What you have to do> Each line below should be set down again unchanged.
::::
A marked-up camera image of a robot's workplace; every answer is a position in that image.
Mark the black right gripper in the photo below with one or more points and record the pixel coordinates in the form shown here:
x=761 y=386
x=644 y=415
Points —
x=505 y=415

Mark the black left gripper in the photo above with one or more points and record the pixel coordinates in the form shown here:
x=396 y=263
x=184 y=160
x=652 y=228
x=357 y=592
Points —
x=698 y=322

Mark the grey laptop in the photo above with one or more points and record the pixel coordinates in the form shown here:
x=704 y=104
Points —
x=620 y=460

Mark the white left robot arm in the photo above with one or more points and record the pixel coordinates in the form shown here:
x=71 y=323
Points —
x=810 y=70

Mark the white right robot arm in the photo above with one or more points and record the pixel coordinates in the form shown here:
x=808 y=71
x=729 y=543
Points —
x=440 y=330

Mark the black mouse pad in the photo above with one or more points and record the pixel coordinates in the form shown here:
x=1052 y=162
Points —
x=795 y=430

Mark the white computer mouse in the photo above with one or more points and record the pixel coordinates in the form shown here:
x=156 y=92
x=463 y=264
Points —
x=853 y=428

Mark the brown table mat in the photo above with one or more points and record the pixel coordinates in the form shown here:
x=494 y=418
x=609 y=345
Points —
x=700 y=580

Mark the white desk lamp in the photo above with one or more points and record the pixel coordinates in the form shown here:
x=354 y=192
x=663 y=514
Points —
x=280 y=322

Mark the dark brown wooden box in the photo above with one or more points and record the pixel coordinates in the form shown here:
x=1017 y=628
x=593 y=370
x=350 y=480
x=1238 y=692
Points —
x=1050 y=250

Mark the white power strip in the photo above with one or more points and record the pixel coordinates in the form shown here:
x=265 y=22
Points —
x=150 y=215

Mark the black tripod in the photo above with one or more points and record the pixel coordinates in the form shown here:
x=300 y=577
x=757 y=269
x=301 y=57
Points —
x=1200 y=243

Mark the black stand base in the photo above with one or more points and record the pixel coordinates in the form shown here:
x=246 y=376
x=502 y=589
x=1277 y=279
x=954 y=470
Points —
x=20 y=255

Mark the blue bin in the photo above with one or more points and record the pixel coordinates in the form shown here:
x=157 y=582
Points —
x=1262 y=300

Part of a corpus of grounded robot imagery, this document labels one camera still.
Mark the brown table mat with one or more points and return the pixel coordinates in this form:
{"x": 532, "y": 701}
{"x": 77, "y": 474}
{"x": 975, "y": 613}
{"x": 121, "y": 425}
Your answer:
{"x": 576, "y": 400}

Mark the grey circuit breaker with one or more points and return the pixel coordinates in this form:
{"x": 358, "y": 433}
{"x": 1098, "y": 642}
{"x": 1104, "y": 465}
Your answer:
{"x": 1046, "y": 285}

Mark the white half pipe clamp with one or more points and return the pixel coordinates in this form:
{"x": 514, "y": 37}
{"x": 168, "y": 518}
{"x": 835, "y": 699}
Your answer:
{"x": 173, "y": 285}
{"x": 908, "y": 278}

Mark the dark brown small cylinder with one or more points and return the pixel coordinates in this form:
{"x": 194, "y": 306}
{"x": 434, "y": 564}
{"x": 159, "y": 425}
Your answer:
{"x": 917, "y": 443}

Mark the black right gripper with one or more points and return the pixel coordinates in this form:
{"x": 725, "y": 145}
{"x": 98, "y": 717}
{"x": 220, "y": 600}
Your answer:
::::
Result>
A marked-up camera image of a robot's workplace; every answer is a position in that image.
Mark the black right gripper in the photo below with one or more points and record the pixel coordinates in the form shown here:
x=761 y=386
x=644 y=415
Points —
x=505 y=415

Mark the black left gripper in the photo above with one or more points and record the pixel coordinates in the form shown here:
x=396 y=263
x=184 y=160
x=652 y=228
x=357 y=592
Points —
x=698 y=322

Mark the grey laptop in the photo above with one or more points and record the pixel coordinates in the form shown here:
x=704 y=104
Points —
x=620 y=460

Mark the white left robot arm in the photo above with one or more points and record the pixel coordinates in the form shown here:
x=71 y=323
Points —
x=810 y=70

Mark the white right robot arm in the photo above with one or more points and record the pixel coordinates in the form shown here:
x=808 y=71
x=729 y=543
Points —
x=440 y=330

Mark the black mouse pad in the photo above with one or more points and record the pixel coordinates in the form shown here:
x=1052 y=162
Points —
x=795 y=430

Mark the white computer mouse in the photo above with one or more points and record the pixel coordinates in the form shown here:
x=156 y=92
x=463 y=264
Points —
x=853 y=428

Mark the brown table mat in the photo above with one or more points and record the pixel coordinates in the form shown here:
x=494 y=418
x=609 y=345
Points —
x=700 y=580

Mark the white desk lamp in the photo above with one or more points and record the pixel coordinates in the form shown here:
x=354 y=192
x=663 y=514
Points —
x=280 y=322

Mark the dark brown wooden box in the photo above with one or more points and record the pixel coordinates in the form shown here:
x=1017 y=628
x=593 y=370
x=350 y=480
x=1238 y=692
Points —
x=1050 y=250

Mark the white power strip in the photo above with one or more points and record the pixel coordinates in the form shown here:
x=265 y=22
Points —
x=150 y=215

Mark the black tripod in the photo above with one or more points and record the pixel coordinates in the form shown here:
x=300 y=577
x=757 y=269
x=301 y=57
Points —
x=1200 y=243

Mark the black stand base in the photo above with one or more points and record the pixel coordinates in the form shown here:
x=246 y=376
x=502 y=589
x=1277 y=279
x=954 y=470
Points —
x=20 y=255

Mark the blue bin in the photo above with one or more points and record the pixel coordinates in the form shown here:
x=157 y=582
Points —
x=1262 y=300

Part of a corpus of grounded robot imagery, this document labels one camera still.
Mark the brown table mat with one or more points and return the pixel coordinates in this form:
{"x": 532, "y": 701}
{"x": 77, "y": 474}
{"x": 975, "y": 613}
{"x": 121, "y": 425}
Your answer:
{"x": 576, "y": 400}

Mark the grey circuit breaker with one or more points and return the pixel coordinates in this form:
{"x": 358, "y": 433}
{"x": 1098, "y": 642}
{"x": 1104, "y": 465}
Your answer:
{"x": 1046, "y": 285}

Mark the white half pipe clamp with one or more points and return the pixel coordinates in this form:
{"x": 514, "y": 37}
{"x": 168, "y": 518}
{"x": 835, "y": 699}
Your answer:
{"x": 173, "y": 285}
{"x": 908, "y": 278}

Mark the dark brown small cylinder with one or more points and return the pixel coordinates in this form:
{"x": 194, "y": 306}
{"x": 434, "y": 564}
{"x": 159, "y": 425}
Your answer:
{"x": 917, "y": 443}

Mark the black right gripper with one or more points and return the pixel coordinates in this form:
{"x": 725, "y": 145}
{"x": 98, "y": 717}
{"x": 220, "y": 600}
Your answer:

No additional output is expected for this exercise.